→ WHAT YOU WILL DO
Repeat exactly, and only, the lines of the entries below from the one with "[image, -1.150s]" through the one with "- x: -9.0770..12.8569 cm", both ends included.

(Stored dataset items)
►

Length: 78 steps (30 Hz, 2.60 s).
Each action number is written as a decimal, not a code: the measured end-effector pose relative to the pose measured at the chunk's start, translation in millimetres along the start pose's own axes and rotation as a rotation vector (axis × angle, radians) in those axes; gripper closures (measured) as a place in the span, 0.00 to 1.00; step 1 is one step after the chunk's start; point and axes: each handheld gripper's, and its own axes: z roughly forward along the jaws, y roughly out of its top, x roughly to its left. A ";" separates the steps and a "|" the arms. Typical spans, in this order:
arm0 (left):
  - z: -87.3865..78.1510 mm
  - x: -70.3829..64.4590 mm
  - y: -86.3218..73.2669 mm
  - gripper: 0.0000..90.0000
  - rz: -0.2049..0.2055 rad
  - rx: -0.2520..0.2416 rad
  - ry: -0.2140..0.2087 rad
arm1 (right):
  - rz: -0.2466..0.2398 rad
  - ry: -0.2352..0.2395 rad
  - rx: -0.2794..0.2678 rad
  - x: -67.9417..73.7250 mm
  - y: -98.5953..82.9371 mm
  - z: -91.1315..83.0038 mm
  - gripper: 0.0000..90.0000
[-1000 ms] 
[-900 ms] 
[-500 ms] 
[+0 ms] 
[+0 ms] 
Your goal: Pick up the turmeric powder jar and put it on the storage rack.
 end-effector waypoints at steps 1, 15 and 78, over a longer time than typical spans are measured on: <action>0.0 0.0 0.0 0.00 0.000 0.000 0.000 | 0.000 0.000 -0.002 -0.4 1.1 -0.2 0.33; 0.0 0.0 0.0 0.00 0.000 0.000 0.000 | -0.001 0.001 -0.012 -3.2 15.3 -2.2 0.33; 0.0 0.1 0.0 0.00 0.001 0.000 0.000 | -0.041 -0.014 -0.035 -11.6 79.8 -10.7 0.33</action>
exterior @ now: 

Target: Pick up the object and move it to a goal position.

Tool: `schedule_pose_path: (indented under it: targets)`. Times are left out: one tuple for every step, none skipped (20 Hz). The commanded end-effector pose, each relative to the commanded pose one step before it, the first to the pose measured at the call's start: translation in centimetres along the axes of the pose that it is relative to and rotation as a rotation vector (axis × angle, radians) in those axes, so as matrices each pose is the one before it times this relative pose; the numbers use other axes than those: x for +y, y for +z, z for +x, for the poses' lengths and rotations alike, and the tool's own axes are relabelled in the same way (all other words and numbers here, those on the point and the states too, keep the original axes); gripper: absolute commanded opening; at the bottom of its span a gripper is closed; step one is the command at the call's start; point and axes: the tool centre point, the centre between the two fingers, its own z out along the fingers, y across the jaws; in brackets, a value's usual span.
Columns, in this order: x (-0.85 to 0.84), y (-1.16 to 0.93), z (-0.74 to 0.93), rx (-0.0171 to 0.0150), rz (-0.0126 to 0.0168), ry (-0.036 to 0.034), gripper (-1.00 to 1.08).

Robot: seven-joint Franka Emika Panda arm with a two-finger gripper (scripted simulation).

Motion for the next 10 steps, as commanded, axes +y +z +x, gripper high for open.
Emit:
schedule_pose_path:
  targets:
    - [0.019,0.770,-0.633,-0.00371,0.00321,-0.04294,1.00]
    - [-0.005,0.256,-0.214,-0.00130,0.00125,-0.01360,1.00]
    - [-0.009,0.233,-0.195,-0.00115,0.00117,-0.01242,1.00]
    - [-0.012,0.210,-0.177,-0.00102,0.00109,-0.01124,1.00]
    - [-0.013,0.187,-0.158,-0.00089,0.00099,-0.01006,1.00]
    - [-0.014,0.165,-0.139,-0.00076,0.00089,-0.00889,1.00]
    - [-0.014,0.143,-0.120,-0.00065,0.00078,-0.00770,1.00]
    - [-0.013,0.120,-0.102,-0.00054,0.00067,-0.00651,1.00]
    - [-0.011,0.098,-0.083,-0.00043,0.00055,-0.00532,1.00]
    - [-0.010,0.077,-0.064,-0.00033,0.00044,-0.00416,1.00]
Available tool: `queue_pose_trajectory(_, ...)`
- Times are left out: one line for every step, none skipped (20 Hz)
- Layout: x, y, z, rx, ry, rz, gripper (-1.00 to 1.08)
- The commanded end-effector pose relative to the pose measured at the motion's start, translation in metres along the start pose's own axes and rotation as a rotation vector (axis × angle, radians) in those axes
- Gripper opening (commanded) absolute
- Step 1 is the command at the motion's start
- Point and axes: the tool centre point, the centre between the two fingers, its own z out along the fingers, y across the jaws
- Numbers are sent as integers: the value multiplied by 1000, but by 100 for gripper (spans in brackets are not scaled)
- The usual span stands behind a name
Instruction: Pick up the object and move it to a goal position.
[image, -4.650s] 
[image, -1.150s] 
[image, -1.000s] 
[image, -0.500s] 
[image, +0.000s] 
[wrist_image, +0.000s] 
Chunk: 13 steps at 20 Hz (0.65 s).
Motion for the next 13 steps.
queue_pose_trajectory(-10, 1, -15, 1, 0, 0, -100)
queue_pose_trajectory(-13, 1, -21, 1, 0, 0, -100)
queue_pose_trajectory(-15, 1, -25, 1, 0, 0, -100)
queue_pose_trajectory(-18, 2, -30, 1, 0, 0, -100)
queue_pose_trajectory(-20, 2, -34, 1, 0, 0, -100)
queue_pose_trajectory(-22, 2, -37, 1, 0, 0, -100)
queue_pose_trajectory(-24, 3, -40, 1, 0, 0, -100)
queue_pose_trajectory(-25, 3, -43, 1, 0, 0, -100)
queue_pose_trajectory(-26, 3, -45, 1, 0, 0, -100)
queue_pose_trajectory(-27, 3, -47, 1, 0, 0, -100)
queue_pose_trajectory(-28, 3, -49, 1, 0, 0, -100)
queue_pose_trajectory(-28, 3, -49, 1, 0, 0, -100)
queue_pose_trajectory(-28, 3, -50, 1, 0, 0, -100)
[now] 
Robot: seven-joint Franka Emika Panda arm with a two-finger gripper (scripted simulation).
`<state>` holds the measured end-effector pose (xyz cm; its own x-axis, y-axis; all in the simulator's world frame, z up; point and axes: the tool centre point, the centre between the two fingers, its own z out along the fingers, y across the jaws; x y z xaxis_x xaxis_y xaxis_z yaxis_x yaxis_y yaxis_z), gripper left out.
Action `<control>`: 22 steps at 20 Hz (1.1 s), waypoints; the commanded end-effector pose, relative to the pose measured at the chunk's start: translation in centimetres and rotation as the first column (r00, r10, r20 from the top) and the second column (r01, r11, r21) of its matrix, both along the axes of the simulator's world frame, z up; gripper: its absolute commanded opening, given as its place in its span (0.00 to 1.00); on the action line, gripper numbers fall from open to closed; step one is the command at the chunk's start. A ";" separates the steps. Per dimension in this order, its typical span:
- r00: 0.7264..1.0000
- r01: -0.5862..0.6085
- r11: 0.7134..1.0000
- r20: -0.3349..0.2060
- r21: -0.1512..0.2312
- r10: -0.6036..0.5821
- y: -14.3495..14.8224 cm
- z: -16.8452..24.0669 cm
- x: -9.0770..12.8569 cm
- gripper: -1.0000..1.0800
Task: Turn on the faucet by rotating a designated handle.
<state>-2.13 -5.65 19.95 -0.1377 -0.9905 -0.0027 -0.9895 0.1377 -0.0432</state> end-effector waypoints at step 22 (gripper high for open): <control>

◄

→ YOUR SOLUTION
[image, -1.150s] 
[image, -1.000s] 
[image, -0.500s] 
[image, +0.000s] 
[wrist_image, +0.000s] 
Chunk: 13 steps at 20 Hz (0.65 s).
Motion for the next 13 steps.
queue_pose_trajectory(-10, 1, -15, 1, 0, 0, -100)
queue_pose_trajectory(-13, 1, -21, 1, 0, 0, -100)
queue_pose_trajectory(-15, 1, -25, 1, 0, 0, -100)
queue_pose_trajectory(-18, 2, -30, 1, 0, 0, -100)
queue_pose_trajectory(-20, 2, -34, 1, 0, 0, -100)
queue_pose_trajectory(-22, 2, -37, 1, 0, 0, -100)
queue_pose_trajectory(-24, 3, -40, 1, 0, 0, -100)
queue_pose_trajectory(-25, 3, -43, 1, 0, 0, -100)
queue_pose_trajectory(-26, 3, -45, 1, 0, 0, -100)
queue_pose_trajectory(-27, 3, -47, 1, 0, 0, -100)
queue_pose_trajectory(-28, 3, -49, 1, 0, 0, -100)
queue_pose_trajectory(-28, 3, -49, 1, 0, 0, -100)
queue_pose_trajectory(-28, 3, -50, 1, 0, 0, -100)
[now] 
Robot: seven-joint Franka Emika Panda arm with a two-finger gripper (scripted simulation).
`<state>` holds the measured end-effector pose (xyz cm; its own x-axis, y-axis; all in the simulator's world frame, z up; point and axes: the tool centre point, the centre between the two fingers, its own z out along the fingers, y across the jaws; x y z xaxis_x xaxis_y xaxis_z yaxis_x yaxis_y yaxis_z), gripper left out.
Action `<control>`: 22 steps at 20 Hz (1.1 s), waypoints; the commanded end-effector pose, relative to the pose measured at the chunk's start: translation in centimetres and rotation as the first column (r00, r10, r20 from the top) and the second column (r01, r11, r21) of its matrix, both along the axes of the simulator's world frame, z up; gripper: its absolute commanded opening, given as its place in its span (0.00 to 1.00); on the action line, gripper numbers fall from open to closed; step one is the command at the chunk's start. A ";" separates the steps. Per dimension in this order, its typical span:
- r00: 0.7264..1.0000
- r01: -0.5862..0.6085
- r11: 0.7134..1.0000
- r20: -0.3349..0.2060
- r21: -0.1512..0.2312
- r10: -0.6036..0.5821
- y: -14.3495..14.8224 cm
- z: -16.8452..24.0669 cm
- x: -9.0770..12.8569 cm

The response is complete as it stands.